**Task requirements:** Copy word for word the line containing "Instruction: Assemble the" together with all lines following it to the end of the listing below, without the pictures.

**Provided material:**

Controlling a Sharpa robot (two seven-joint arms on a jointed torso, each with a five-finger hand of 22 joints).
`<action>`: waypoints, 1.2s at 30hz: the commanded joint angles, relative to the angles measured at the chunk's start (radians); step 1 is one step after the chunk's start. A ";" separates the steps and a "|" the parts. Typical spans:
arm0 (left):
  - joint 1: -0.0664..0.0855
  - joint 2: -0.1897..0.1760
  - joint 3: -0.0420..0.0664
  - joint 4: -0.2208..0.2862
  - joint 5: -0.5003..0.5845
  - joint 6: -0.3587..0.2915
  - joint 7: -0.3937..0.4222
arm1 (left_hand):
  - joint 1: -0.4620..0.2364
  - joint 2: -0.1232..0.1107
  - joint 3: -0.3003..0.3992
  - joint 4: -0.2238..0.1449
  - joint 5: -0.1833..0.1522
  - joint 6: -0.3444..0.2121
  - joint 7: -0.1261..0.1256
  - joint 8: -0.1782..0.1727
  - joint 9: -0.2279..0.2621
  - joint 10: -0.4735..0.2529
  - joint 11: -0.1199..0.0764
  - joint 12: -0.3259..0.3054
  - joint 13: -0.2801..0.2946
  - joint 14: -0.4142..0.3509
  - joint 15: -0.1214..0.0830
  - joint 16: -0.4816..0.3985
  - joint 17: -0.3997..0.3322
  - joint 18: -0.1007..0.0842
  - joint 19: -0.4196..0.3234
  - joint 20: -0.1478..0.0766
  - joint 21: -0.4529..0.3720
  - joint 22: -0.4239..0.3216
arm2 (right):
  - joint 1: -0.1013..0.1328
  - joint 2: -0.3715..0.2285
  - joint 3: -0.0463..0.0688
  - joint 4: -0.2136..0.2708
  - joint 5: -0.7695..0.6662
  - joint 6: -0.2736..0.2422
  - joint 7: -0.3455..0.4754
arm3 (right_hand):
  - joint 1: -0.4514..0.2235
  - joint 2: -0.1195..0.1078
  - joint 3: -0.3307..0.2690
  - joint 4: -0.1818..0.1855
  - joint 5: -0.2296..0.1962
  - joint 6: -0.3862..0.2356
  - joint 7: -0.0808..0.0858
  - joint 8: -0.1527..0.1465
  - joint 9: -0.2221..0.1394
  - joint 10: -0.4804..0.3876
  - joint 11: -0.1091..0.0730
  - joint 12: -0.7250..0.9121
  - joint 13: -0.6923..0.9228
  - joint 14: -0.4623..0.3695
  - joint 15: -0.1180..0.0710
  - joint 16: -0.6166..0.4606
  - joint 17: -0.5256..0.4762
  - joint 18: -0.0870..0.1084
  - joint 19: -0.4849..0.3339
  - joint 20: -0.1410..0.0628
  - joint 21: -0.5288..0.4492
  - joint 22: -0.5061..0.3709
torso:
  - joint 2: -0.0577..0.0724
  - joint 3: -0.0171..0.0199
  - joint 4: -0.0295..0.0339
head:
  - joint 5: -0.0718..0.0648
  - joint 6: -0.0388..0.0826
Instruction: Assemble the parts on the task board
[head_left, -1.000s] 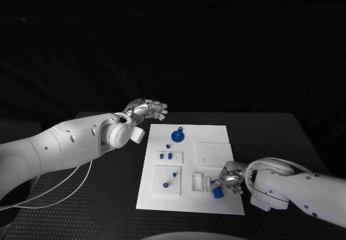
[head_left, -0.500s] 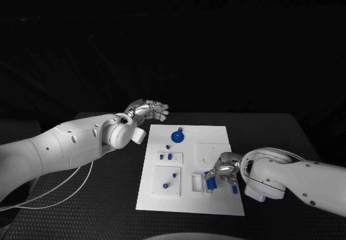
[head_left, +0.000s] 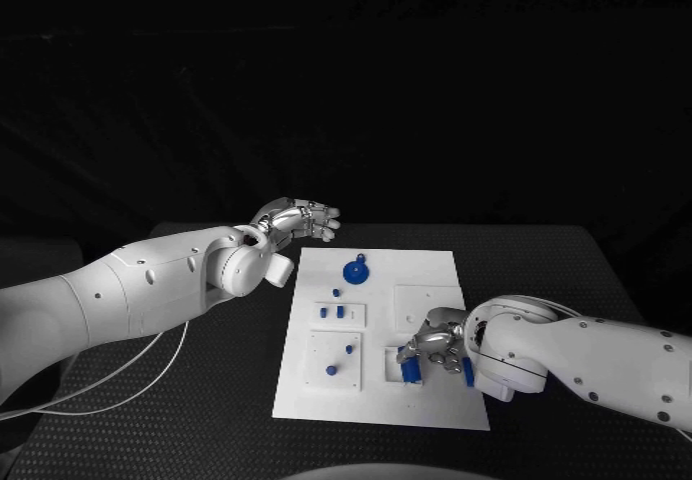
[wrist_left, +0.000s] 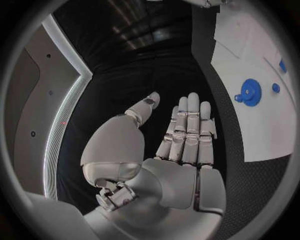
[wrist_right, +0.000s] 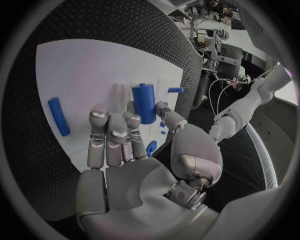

**Exercise response:**
Instruction: Assemble the parts on the task board
[head_left, -1.000s] 
[head_left, -0.500s] 
[head_left, +0.000s] 
[wrist_left, +0.000s] 
[wrist_right, +0.000s] 

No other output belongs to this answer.